▸ **DIRECTIONS FOR THIS TASK**
Show, from the records below, all lines that contain the word "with".

▸ **EXTRACTED DATA**
------------------------------------------------------------------------
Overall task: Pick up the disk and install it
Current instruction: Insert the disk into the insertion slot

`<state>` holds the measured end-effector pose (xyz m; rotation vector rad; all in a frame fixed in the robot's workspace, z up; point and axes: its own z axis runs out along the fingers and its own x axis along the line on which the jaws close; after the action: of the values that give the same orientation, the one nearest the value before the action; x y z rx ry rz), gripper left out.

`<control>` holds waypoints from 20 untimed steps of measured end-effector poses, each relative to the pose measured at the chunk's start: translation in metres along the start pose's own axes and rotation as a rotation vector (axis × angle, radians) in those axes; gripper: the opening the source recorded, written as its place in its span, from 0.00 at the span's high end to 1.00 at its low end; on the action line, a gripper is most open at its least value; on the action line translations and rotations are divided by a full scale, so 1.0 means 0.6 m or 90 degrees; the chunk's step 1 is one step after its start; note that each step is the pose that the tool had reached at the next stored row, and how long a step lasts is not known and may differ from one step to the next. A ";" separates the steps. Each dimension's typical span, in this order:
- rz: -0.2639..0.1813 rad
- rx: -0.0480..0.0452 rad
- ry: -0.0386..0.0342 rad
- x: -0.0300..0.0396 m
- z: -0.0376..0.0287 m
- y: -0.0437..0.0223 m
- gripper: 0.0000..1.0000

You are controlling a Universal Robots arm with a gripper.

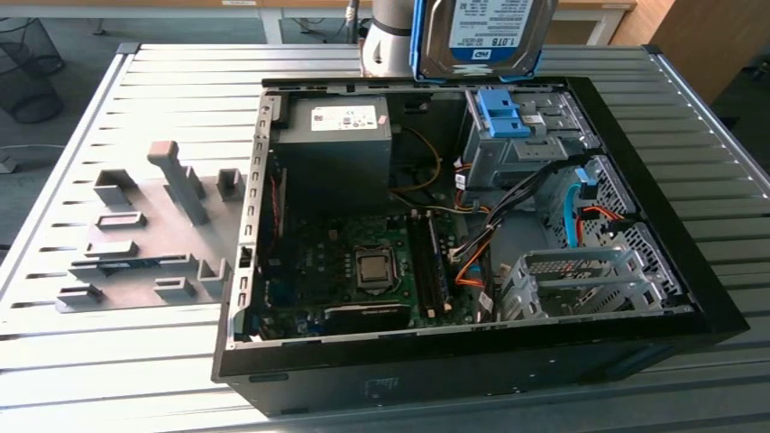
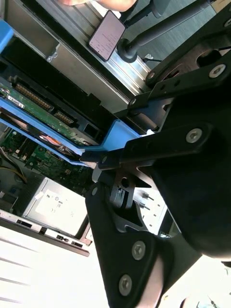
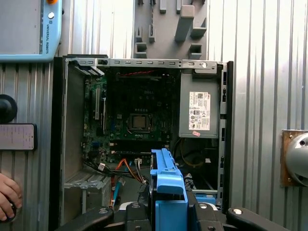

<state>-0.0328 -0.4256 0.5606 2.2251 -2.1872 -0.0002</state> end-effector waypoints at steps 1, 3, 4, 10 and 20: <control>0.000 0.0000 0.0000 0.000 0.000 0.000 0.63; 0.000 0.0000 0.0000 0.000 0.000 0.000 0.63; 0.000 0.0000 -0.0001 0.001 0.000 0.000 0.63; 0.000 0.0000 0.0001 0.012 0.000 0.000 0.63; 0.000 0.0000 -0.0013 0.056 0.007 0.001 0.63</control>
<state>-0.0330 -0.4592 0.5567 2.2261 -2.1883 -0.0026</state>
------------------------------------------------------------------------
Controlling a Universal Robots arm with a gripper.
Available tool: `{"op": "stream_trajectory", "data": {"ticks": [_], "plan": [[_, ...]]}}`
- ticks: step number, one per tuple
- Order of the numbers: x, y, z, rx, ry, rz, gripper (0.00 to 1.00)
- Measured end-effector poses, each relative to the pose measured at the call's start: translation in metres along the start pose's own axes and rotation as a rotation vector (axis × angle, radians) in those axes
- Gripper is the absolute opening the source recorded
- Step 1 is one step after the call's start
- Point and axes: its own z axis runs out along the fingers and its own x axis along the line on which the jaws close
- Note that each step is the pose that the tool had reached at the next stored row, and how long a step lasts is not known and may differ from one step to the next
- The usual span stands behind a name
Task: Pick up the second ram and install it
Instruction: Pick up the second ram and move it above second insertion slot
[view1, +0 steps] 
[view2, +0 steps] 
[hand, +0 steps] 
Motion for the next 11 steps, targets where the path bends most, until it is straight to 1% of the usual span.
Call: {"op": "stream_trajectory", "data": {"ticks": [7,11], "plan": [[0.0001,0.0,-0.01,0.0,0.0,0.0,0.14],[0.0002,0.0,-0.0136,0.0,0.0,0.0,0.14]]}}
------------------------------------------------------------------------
▸ **EXERCISE RESPONSE**
You are controlling a Universal Robots arm with a gripper.
Controlling a Universal Robots arm with a gripper.

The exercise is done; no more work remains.